Dans des échantillons post-mortem de cortex préfrontal provenant de personnes autistes, l’équipe observe une baisse de l’expression nucléaire de SMARCC2. Des neurones dérivés de cellules souches de personnes autistes présentaient aussi une diminution de cette protéine. Lorsque SMARCC2 était réduit dans ces neurones, l’expression de gènes liés aux synapses diminuait également.
Chez des souris adolescentes présentant une déficience de Smarcc2 dans le cortex préfrontal, la mémoire de travail était altérée, tandis que les comportements sociaux et apparentés à l’anxiété étaient largement préservés. Les enregistrements électriques ont aussi mis en évidence des courants synaptiques altérés dans les neurones étudiés. Les auteurs rapportent en parallèle une moindre expression de gènes impliqués dans la transmission synaptique.

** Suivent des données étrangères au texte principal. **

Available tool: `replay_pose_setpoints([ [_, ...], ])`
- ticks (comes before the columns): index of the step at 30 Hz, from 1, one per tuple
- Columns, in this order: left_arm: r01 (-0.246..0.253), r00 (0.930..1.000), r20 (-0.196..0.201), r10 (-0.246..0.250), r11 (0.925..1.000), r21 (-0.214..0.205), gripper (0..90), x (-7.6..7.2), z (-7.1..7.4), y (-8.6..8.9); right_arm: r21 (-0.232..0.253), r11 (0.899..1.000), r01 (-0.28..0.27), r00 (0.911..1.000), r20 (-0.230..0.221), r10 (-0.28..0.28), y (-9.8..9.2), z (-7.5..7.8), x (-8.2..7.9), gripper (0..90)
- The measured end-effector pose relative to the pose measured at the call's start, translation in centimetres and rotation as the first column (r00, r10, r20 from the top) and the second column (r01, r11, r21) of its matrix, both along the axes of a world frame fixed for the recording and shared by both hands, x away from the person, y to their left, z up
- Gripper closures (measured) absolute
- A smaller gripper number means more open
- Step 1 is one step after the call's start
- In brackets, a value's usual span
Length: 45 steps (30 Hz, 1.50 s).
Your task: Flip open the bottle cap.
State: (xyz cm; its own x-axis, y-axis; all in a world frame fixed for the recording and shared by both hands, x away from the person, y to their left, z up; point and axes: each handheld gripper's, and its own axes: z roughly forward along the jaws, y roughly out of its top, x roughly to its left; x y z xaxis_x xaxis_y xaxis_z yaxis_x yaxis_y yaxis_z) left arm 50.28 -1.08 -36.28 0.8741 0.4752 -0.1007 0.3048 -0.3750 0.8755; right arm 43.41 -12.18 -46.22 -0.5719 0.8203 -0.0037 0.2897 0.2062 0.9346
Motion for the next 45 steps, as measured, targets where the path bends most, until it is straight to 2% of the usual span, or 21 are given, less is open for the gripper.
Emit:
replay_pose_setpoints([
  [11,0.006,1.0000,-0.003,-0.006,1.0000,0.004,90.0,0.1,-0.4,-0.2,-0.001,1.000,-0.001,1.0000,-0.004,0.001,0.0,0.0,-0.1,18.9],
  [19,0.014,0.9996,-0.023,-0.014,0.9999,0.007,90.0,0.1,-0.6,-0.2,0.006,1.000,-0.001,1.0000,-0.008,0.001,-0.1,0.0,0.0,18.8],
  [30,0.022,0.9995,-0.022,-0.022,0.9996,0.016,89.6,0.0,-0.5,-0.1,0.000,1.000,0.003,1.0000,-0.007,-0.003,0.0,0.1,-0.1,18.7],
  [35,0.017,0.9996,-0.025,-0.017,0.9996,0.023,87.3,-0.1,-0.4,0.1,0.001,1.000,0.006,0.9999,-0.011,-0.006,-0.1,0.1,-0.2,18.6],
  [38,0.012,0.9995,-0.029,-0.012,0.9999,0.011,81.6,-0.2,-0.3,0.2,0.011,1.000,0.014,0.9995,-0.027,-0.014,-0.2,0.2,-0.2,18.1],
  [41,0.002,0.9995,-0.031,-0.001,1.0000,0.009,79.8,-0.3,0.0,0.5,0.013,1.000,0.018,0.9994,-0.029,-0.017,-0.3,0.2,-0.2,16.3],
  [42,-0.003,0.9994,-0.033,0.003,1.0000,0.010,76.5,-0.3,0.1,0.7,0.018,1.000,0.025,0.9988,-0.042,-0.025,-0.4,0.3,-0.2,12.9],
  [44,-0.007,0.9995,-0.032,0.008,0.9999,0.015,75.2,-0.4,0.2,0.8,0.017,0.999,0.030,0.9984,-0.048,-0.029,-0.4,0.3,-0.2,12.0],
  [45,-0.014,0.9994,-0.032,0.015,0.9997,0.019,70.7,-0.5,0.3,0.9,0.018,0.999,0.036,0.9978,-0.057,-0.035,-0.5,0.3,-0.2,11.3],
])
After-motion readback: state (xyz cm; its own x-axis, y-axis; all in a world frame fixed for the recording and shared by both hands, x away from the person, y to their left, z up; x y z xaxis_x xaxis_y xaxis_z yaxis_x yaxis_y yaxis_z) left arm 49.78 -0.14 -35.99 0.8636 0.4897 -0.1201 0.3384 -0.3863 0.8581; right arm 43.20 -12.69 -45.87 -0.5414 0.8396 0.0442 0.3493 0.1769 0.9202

Le romidepsine, un médicament qui inhibe des enzymes appelées HDAC et peut modifier l’acétylation des histones, a été administré chez les souris déficientes . Dans ce modèle, plusieurs mesures, dont la mémoire de travail, l’expression de gènes synaptiques et l’activité synaptique, ont été normalisées. Ces résultats précliniques ne permettent pas d’en déduire un effet thérapeutique chez les personnes autistes.
- Type d’étude
- Étude expérimentale préclinique associant analyses d’échantillons post-mortem, neurones humains dérivés de cellules souches et modèles murins.
- Population
- Échantillons post-mortem de cortex préfrontal de personnes avec TSA, neurones dérivés de cellules souches de personnes avec TSA et souris adolescentes. Le nombre de participants et d’animaux n’est pas précisé dans le résumé disponible.
Dans des modèles cellulaires et murins, une diminution de SMARCC2 est associée à des altérations de gènes et de fonctions synaptiques, ainsi qu’à une mémoire de travail altérée chez la souris.